In the US, growth concerns have been centred on housing and yesterday's reports only reinforced those concerns. Reuters reports:
Housing starts tumbled 10.2 percent to a 1.191 million unit annual rate, the slowest since March 1993, the Commerce Department said on Wednesday. Economists had expected starts to slip, but the sharpness of the downturn took them by surprise...
Indeed, the Commerce Department said permits for future building fell 7.3 percent last month, the sharpest drop since January 1995, to an annual rate of 1.226 million, the lowest level since July 1993.
The Beige Book was not particularly optimistic either.
A survey of business contacts conducted by regional Federal Reserve banks to help prepare for the Oct. 31 interest-rate meeting found U.S. economic growth has slowed since August, with consumers pulling back a bit and housing falling further.
And inflation failed to moderate further in September.
The Labor Department said the Consumer Price Index, the most broadly used gauge of inflation, rose 0.3 percent last month, the biggest gain in four months. However, the core rate, which excludes energy and food, moved up a modest 0.2 percent...

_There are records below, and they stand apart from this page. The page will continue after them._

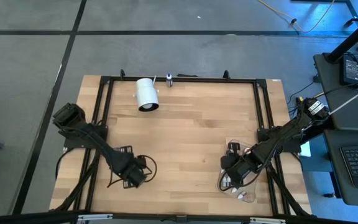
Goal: Pick & Place food coloring
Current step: Put the small pink food coloring bottle into the transparent bin
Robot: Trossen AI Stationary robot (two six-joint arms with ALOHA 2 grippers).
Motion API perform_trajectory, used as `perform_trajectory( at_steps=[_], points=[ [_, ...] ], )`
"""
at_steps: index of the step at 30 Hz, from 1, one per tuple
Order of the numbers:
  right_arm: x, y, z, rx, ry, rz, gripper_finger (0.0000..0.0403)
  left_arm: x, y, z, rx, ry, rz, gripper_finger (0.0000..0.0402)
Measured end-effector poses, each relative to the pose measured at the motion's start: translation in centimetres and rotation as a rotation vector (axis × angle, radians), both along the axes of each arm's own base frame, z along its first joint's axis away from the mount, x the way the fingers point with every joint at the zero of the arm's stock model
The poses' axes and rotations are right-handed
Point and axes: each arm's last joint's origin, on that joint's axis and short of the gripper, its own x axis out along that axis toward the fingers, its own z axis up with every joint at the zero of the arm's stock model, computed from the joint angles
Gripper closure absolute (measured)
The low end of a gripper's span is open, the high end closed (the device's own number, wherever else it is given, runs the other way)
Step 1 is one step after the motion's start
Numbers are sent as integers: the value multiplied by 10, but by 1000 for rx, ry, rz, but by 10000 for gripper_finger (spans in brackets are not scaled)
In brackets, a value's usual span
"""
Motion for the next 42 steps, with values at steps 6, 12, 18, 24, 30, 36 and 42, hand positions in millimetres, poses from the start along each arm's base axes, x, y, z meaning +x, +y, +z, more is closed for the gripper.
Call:
perform_trajectory(
  at_steps=[6, 12, 18, 24, 30, 36, 42],
  points=[
    [1, 1, 0, 5, -8, 2, 283, -16, 3, -13, 13, 55, 13, 160],
    [1, 0, 0, 5, -7, -2, 283, -29, 13, -26, -15, 43, 58, 162],
    [2, -2, 0, 4, -6, -10, 283, -35, 16, -34, -76, -20, 64, 162],
    [3, -2, 0, 4, -6, -9, 283, -36, 16, -36, -84, -30, 60, 162],
    [3, -2, 0, 4, -6, -9, 283, -36, 16, -37, -87, -33, 78, 162],
    [3, -2, 0, 4, -6, -10, 283, -37, 17, -37, -76, -16, 79, 166],
    [3, -2, 0, 4, -6, -10, 283, -37, 16, -37, -87, -6, 43, 197]
  ],
)
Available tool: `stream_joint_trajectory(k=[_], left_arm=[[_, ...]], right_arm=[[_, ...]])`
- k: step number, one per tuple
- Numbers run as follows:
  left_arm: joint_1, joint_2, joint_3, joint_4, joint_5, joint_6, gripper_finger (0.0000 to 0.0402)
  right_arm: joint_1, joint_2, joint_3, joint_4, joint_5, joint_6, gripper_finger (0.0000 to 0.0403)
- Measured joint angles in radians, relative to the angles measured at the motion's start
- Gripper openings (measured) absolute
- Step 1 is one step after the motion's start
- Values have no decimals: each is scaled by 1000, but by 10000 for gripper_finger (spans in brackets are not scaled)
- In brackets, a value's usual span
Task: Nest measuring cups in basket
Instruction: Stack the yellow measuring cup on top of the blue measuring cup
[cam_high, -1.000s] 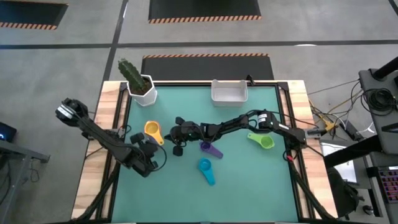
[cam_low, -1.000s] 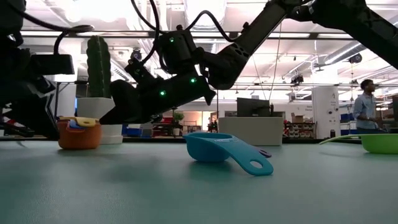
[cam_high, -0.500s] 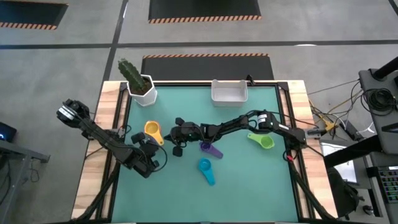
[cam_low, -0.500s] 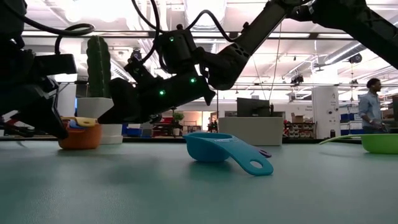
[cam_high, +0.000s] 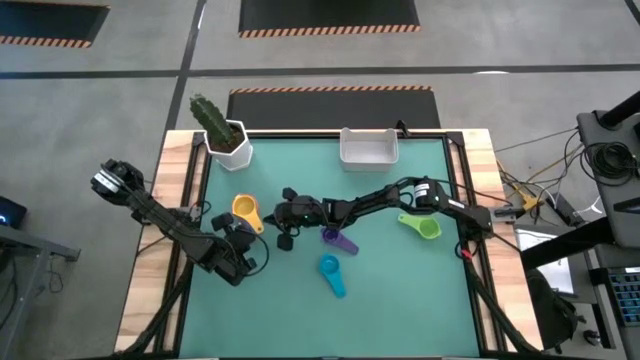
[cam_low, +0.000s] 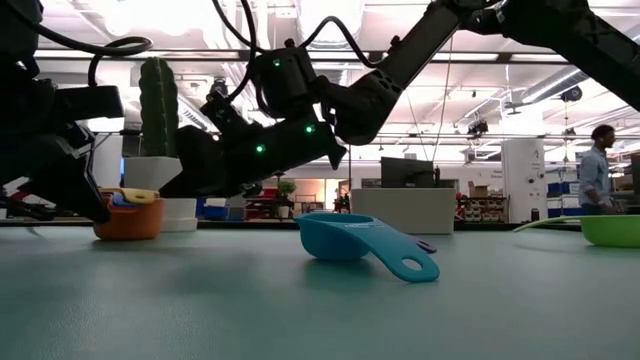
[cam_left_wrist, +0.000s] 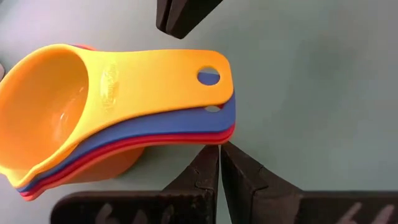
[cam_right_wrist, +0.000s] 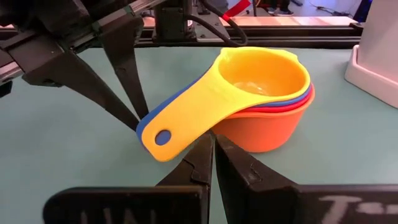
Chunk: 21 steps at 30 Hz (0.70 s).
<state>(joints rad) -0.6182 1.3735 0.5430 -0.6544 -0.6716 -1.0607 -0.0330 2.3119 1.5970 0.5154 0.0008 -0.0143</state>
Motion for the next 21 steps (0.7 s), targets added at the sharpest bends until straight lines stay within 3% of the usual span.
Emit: stream_joint_trajectory(k=[21], left_arm=[[0, -1, 0, 2, -1, 0, 0]], right_arm=[[8, 31, -1, 89, 2, 4, 9]])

In addition, oil prices hit a record $89 a barrel on Wednesday, increasing worries that inflation will move higher and hinder economic growth.
Weak US economic growth is having an impact on the IMF's assessment of global growth. From Bloomberg:
The IMF lowered its projection for the global expansion next year to 4.8 percent in its semiannual World Economic Outlook, from an estimate of 5.2 percent in July. A weaker outlook for the U.S. was mostly to blame, as the fund reduced its forecast to 1.9 percent, from 2.8 percent.

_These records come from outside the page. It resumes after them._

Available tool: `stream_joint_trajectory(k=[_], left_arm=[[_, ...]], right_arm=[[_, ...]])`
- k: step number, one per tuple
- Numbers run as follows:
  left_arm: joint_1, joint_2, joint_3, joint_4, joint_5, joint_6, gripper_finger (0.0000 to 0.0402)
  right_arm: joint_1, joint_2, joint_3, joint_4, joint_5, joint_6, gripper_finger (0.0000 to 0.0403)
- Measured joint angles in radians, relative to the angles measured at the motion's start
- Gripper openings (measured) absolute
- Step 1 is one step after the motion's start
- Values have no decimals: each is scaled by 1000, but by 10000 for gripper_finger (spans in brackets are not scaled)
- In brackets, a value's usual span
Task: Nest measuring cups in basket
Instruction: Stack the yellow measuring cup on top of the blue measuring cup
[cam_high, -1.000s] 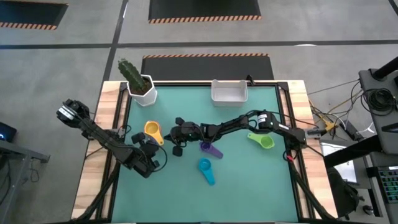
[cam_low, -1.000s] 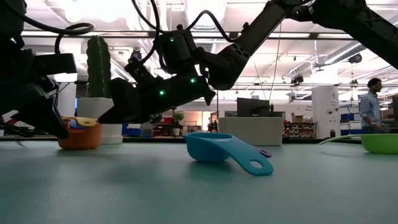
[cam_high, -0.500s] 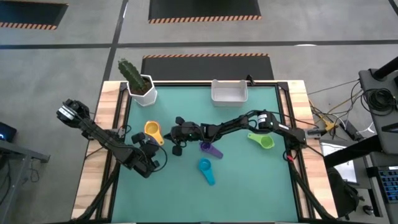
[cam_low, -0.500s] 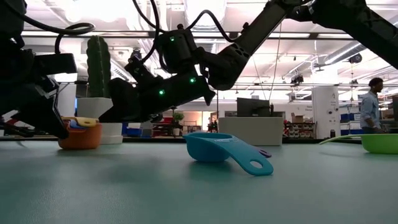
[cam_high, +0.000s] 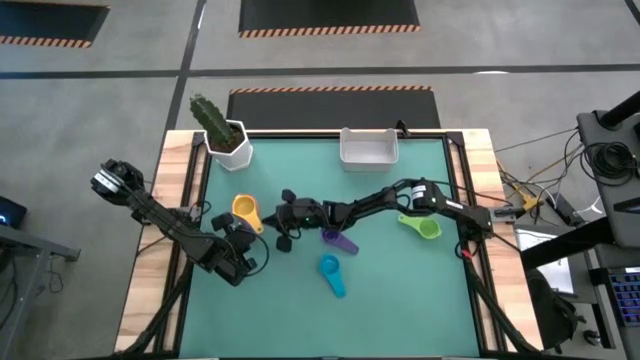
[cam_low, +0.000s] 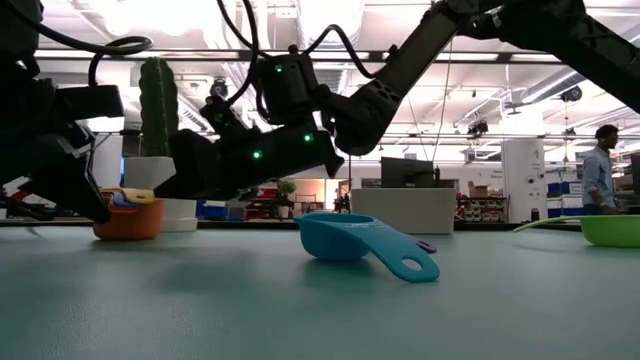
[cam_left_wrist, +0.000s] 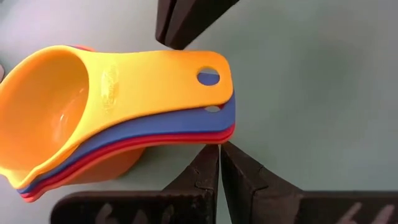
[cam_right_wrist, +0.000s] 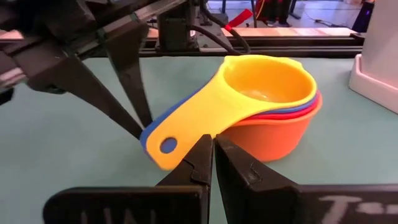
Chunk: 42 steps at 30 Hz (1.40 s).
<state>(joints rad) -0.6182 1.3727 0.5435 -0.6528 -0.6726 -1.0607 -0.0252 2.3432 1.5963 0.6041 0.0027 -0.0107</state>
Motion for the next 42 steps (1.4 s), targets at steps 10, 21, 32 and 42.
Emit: stream_joint_trajectory(k=[10, 21, 32, 42], left_arm=[[0, 0, 0, 2, 0, 0, 0], [0, 0, 0, 2, 0, 2, 0], [0, 0, 0, 6, -24, 3, 0], [1, 0, 0, 6, -26, 3, 0]], right_arm=[[14, 0, 0, 0, -1, 4, 9], [9, -16, 2, -25, 27, -9, 9], [11, 10, 2, -15, 24, 25, 9], [15, 17, 2, 2, 18, 28, 9]])
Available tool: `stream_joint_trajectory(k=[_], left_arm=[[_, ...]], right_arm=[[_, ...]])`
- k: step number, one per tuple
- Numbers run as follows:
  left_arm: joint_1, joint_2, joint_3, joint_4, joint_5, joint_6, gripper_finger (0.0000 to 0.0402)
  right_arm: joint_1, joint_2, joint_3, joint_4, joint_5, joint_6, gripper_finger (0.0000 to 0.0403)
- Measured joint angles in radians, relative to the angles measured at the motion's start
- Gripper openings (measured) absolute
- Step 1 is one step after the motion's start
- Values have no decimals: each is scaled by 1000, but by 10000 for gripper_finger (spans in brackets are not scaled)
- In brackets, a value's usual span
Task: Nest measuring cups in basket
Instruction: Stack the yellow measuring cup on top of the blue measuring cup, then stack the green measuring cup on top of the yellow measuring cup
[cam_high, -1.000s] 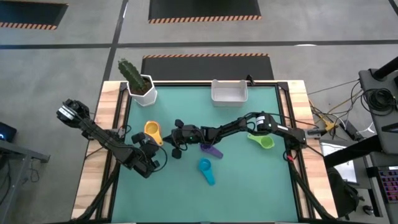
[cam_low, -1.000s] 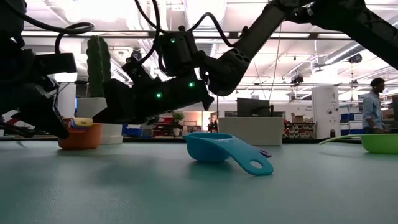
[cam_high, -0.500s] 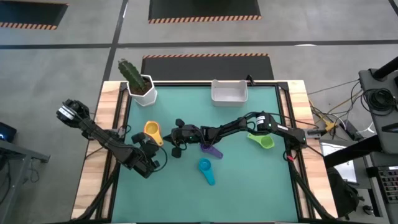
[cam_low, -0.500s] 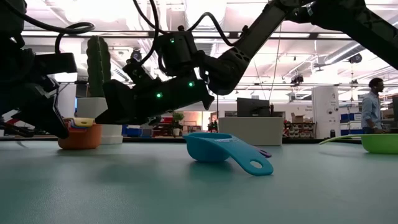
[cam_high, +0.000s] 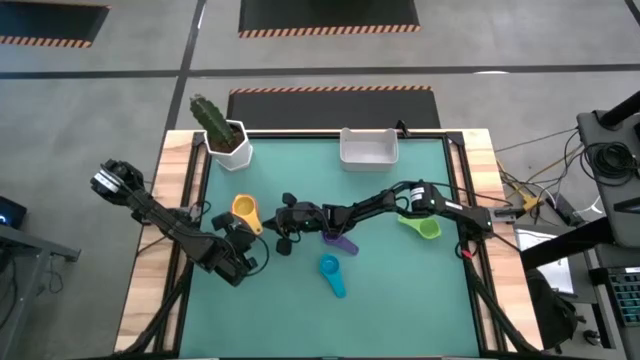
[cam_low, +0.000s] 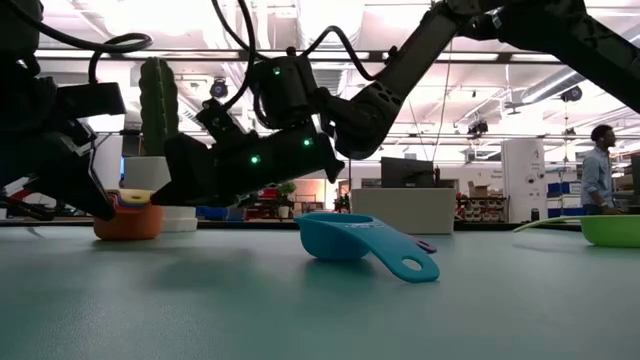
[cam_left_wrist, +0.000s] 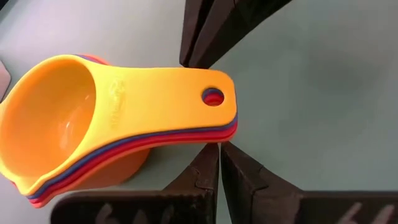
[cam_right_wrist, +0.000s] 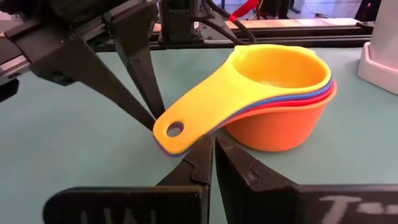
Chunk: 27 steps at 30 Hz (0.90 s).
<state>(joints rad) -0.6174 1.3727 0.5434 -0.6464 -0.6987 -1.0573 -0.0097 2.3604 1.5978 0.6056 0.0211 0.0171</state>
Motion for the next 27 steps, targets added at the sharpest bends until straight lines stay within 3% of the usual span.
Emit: stream_joint_trajectory(k=[17, 27], left_arm=[[-1, -4, 4, -7, 35, 1, 0], [-54, -30, 135, -86, 36, 120, 0]], right_arm=[[2, -32, 0, -57, 8, -46, 9], [7, -145, -1, -221, 8, -80, 9]])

"I would emphasize that there are serious risks ahead," Simon Johnson, the IMF's chief economist, said at a press conference in Washington. "The smoke has not yet cleared" from the financial-market turmoil, he said.

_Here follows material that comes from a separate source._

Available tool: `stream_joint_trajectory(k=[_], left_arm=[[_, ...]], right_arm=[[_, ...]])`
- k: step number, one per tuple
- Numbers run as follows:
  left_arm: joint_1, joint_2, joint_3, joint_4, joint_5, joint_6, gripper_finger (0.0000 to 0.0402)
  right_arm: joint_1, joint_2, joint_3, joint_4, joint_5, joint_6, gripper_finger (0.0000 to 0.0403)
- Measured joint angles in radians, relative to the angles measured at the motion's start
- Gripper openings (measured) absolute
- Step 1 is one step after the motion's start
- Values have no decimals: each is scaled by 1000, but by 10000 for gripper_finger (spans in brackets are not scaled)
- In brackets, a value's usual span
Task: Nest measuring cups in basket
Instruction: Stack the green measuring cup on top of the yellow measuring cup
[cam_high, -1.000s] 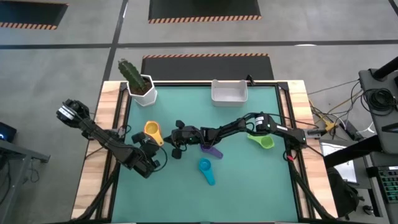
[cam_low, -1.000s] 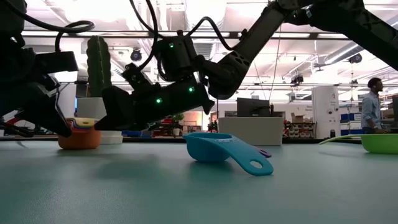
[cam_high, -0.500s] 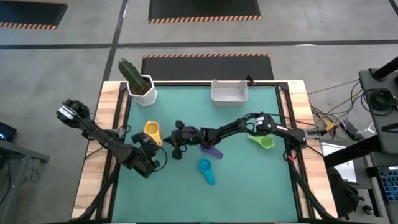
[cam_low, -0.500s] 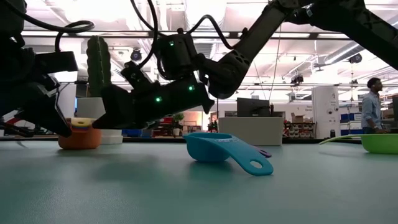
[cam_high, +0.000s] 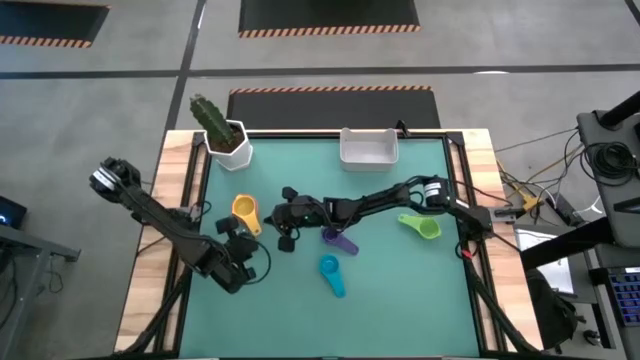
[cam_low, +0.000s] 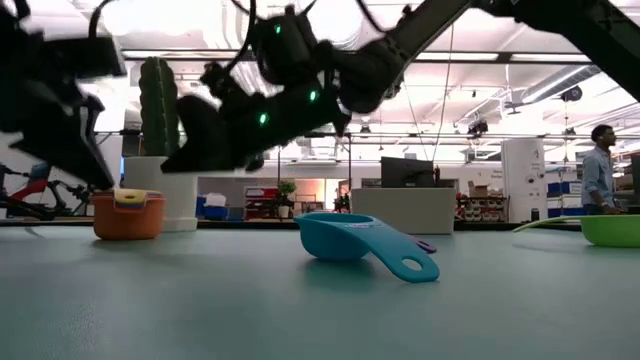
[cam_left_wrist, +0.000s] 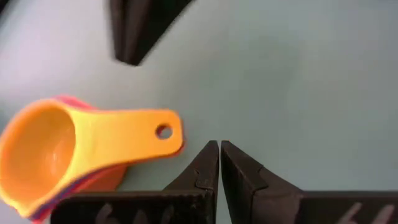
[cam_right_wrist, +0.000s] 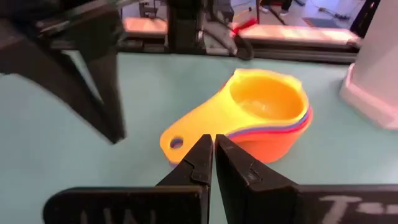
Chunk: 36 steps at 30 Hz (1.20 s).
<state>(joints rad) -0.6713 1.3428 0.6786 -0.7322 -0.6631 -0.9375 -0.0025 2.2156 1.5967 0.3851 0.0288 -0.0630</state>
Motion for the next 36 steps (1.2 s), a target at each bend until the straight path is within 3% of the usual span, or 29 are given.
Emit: stream_joint_trajectory(k=[6, 13, 17, 20, 25, 31, 36], left_arm=[[-36, -28, 149, -10, -7, 265, 0], [-50, -77, 328, 115, -8, 755, 0], [-46, -122, 355, 218, 21, 1015, 0], [-34, -179, 324, 287, 52, 1115, 0], [-1, -310, 185, 434, 52, 1154, 0], [41, -464, -15, 693, 39, 1157, 0], [45, -552, -129, 826, -58, 1158, 0]], right_arm=[[16, -116, -1, -187, -3, -27, 9], [47, -329, -1, -506, -2, -42, 9], [80, -452, -1, -678, -2, -27, 9], [112, -535, -1, -792, -3, -16, 9], [176, -623, -32, -929, -3, 56, 9], [242, -697, -143, -935, -4, 196, 9], [287, -720, -241, -936, -3, 374, 9]])
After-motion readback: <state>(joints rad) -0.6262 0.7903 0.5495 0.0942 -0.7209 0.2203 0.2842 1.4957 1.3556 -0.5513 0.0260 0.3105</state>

"Robust" growth in China, India and Russia, which accounted for half the global expansion over the past year, will compensate for the American slowdown, the fund said in its report. The IMF's new prediction is still half a point faster than the average pace so far this decade.
But it is not just the US economy facing problems. Japan's economy appears to be slowing too, with its leading economic indicator falling to 27.3 in August from 72.7 in the previous month.